9. City's and State's Rights of Inspection. The City and State may, but are not
obligated to, enter the area during normal business hours to inspect SSD's progress under
this Assignment and the Grant Agreement and to review all records of SSD pertaining to this
Assignment and the GrantAgreement. The City may, but is not obligated to, take possession
and correct any hazardous or improper conditions therein if the City reasonably believes that
such action is necessary. Unless the City elects otherwise in writing, such entry and retaking
of possession shall continue only as long as necessary to correct the hazardous or improper
conditions, and shall not terminate this Assignment or relieve SSD of any obligation
hereunder.
10. Relationship of the Parties, No Third-Party Rights. SSD shall perform its
obligation under this Assignment and the Grant Agreement as an independent contractor of
the City.
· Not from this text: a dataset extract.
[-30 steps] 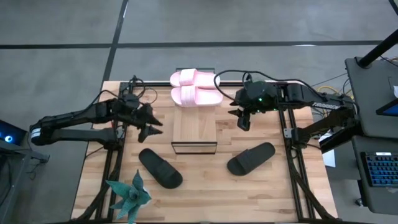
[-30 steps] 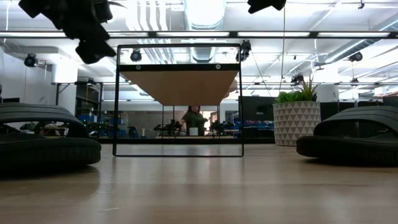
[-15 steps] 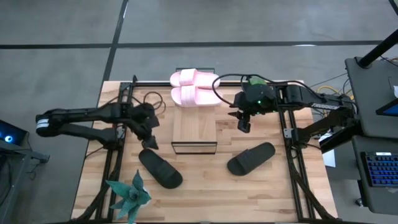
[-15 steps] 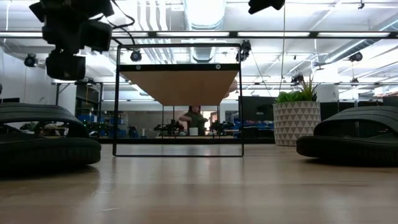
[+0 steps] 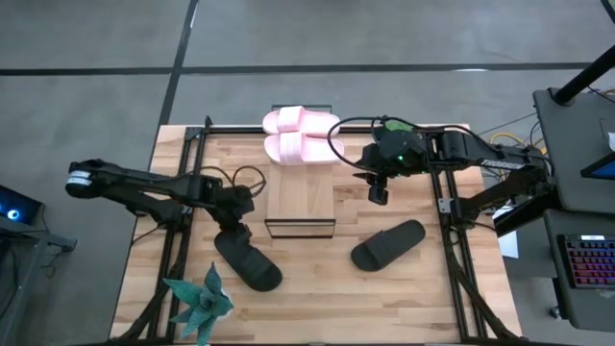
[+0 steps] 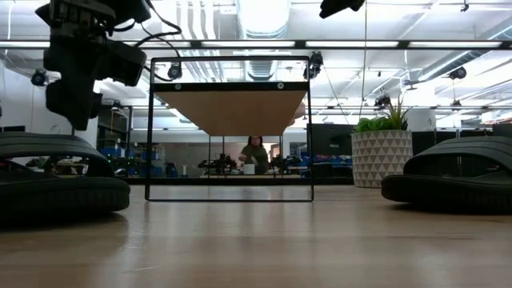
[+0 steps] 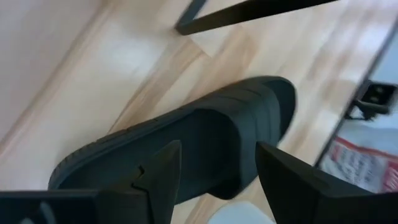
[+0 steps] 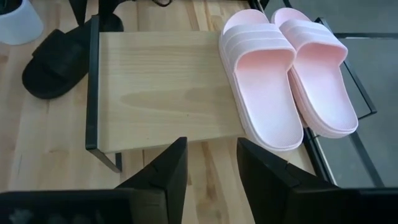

Neither SSD nor any employee of SSD shall represent themselves as employees
or agents of the City. Nothing contained in this Assignment shall confer any right upon any
person other than the parties hereto.
11. Insurance. (a) SSD shall acquire and maintain for the term of this Assignment
the insurance required by Article 2 of Appendix 82 of the Grant Agreement, naming the City
and the State as additional insureds.
(b) During construction, SSD shall provide builder's risk insurance on an "all risk"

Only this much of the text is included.